Sydney Sweney dans Christy, Nouvelle Vague de Richard Linklater, Grand Prix Europe

Grand Prix d’Europe
★★½
(G), 98 minutes

Combien d’enfants australiens connaissent Ed Euromaus et Edda Euromausi, les joyeuses souris aux yeux bleus qui servent de mascottes à Europa-Park, dans le nord-est de l’Allemagne ? À première vue, ils ne sont pas nombreux à rêver d’être emmenés à Disneyland.

Pourtant, le parc, fondé en 1975, attire des millions de visiteurs chaque année, tout en restant entre les mains de la famille Mack, qui travaille dans le secteur des manèges forains depuis plus d’un siècle et continue de fournir des montagnes russes aux funparks du monde entier.

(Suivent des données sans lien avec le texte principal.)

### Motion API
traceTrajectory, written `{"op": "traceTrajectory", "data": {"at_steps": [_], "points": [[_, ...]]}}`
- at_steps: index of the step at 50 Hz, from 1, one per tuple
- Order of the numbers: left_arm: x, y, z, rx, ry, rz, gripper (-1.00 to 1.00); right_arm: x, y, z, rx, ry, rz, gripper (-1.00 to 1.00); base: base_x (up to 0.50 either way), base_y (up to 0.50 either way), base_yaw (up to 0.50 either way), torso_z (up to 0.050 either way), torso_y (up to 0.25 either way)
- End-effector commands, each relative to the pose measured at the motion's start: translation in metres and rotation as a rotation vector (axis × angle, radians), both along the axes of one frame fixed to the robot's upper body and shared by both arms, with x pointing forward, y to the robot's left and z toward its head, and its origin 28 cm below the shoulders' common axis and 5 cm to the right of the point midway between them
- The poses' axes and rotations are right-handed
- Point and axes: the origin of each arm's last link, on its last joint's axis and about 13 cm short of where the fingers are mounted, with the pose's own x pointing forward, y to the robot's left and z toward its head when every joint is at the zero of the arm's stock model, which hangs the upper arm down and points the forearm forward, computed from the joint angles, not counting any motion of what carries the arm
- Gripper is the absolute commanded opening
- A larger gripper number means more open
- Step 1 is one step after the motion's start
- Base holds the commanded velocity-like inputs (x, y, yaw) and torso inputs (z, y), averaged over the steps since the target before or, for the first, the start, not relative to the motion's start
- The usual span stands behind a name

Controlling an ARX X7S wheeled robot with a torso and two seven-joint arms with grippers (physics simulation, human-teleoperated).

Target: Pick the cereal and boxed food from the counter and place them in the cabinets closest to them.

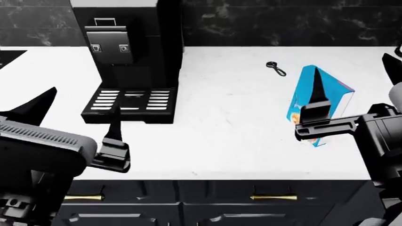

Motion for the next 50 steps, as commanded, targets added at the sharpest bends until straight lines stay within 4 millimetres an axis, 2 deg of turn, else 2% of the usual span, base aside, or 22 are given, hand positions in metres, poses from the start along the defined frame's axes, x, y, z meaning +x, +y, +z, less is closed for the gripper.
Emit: {"op": "traceTrajectory", "data": {"at_steps": [1,4,11,18,29,37,50], "points": [[-0.028,-0.007,0.013,-0.1,0.021,-0.259,1.0,-0.001,0.0,0.006,0.003,-0.019,0.001,1.0,0.47,-0.05,0.0,0.0,0.0],[-0.031,-0.01,0.013,-0.095,0.025,-0.322,1.0,-0.002,0.0,0.007,0.002,-0.025,-0.006,1.0,0.46,-0.05,0.0,0.0,0.0],[-0.032,-0.012,0.014,-0.108,0.022,-0.335,1.0,-0.002,0.0,0.008,0.001,-0.028,-0.008,1.0,0.28,-0.05,0.0,0.0,0.0],[-0.034,-0.009,0.021,-0.313,0.021,-0.382,1.0,-0.005,0.0,0.011,-0.002,-0.032,-0.002,1.0,0.28,-0.05,0.0,0.0,0.0],[-0.032,-0.011,0.011,-0.24,0.08,-0.38,1.0,-0.013,-0.003,0.018,-0.018,-0.044,-0.021,1.0,0.27,-0.05,0.0,0.0,0.001],[-0.033,-0.01,0.01,-0.22,0.092,-0.372,1.0,-0.022,-0.005,0.034,-0.048,-0.076,-0.054,1.0,0.27,-0.04,0.0,0.0,0.001],[-0.033,-0.01,0.006,-0.212,0.108,-0.377,1.0,-0.032,-0.012,0.041,-0.041,-0.063,-0.128,1.0,0.01,0.0,0.0,0.0,0.0]]}}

Les deux protagonistes au centre de toute l’action de la course. Crédit: Alamy Banque D’Images

Une demi-douzaine de Mack sont répertoriés comme coproducteurs du film de Waldemar Fast. Grand Prix d’Europela toute première incursion de leur société dans la réalisation de longs métrages, avec l’aide de Warner Bros. À l’origine, les dialogues étaient en allemand – mais comme d’habitude avec les films familiaux d’animation numérique en dehors de l’anglosphère, ce que nous obtenons est le doublage en anglais, avec Ed et Edda exprimés respectivement par Thomas Brodie-Sangster et Gemma Arterton.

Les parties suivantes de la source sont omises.